Problem to work on:
Of the lines in the data below, write out exactly those from the one holding "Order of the" through the one holding "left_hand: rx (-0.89", both included.

Data excerpt:
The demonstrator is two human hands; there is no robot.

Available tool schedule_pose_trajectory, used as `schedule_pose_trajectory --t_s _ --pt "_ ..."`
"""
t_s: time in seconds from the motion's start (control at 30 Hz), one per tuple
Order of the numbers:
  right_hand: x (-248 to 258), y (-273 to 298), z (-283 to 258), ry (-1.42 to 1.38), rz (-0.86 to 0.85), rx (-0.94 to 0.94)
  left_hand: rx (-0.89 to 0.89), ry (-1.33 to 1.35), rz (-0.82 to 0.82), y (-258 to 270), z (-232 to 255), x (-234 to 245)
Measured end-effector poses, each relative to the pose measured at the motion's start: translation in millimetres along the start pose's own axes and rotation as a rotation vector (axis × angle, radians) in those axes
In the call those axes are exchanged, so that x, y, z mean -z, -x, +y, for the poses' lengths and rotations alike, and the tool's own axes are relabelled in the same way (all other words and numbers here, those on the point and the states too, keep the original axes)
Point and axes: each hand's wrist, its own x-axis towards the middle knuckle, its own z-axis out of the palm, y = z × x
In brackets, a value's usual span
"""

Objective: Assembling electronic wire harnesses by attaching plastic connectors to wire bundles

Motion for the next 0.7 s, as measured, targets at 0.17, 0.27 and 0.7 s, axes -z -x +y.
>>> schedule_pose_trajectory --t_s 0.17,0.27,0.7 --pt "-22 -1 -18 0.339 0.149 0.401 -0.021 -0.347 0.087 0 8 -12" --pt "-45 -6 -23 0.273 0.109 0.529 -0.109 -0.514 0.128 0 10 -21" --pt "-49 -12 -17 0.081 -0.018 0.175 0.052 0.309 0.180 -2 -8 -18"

Expected answer:
Order of the numbers:
  right_hand: x (-248 to 258), y (-273 to 298), z (-283 to 258), ry (-1.42 to 1.38), rz (-0.86 to 0.85), rx (-0.94 to 0.94)
  left_hand: rx (-0.89 to 0.89), ry (-1.33 to 1.35), rz (-0.82 to 0.82), y (-258 to 270), z (-232 to 255), x (-234 to 245)

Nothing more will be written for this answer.